┌─ THE DATA
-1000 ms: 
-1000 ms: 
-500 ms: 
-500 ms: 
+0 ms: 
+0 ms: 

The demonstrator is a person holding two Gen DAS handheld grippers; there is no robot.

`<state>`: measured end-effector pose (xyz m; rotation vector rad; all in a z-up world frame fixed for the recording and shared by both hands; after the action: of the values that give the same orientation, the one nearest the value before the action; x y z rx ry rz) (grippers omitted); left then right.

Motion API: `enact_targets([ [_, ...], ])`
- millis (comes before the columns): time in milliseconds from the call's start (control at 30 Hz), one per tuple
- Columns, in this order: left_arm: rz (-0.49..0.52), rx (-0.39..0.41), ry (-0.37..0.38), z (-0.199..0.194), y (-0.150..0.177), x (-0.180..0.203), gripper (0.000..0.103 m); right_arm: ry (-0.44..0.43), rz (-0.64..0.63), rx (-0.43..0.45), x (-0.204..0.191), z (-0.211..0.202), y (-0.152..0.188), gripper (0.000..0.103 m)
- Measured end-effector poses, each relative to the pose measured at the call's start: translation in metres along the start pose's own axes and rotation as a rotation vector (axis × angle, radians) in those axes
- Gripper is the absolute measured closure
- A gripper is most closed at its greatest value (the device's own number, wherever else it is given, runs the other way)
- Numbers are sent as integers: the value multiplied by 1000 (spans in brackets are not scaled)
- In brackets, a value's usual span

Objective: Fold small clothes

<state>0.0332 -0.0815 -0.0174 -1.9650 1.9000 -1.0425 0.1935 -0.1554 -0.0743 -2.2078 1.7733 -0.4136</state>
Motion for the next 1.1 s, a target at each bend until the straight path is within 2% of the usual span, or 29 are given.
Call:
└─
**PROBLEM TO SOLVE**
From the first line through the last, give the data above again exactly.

**SOLVED EXERCISE**
-1000 ms: 
-1000 ms: 
-500 ms: 
-500 ms: 
+0 ms: 
+0 ms: 

The demonstrator is a person holding two Gen DAS handheld grippers; there is no robot.

`<state>`: measured end-effector pose (xyz m; rotation vector rad; all in a z-up world frame fixed for the recording and shared by both hands; after the action: of the values that give the same orientation, the one nearest the value before the action; x y z rx ry rz) (grippers omitted); left then right.

Motion API: `enact_targets([ [_, ...], ])`
- millis (comes before the columns): time in milliseconds from the call's start (control at 30 Hz), one per tuple
- Columns, in this order: left_arm: rz (-0.49..0.52), rx (-0.39..0.41), ry (-0.37..0.38), z (-0.199..0.194), y (-0.150..0.177), x (-0.180..0.203), gripper (0.000..0.103 m); right_arm: ry (-0.44..0.43), rz (-0.64..0.63), rx (-0.43..0.45), x (-0.204..0.191), z (-0.211..0.202), y (-0.152..0.188), gripper (0.000..0.103 m)
- Measured end-effector poses, each relative to the pose measured at the call's start: translation in metres along the start pose's own axes and rotation as a rotation vector (axis × angle, radians) in those axes
- Gripper is the absolute measured closure
- A gripper is most closed at its greatest value (the device's own number, wherever else it is given, runs the other way)
- Numbers are sent as integers: the value multiplied by 1000 (spans in brackets are not scaled)
- In brackets, a value's usual span

Objective: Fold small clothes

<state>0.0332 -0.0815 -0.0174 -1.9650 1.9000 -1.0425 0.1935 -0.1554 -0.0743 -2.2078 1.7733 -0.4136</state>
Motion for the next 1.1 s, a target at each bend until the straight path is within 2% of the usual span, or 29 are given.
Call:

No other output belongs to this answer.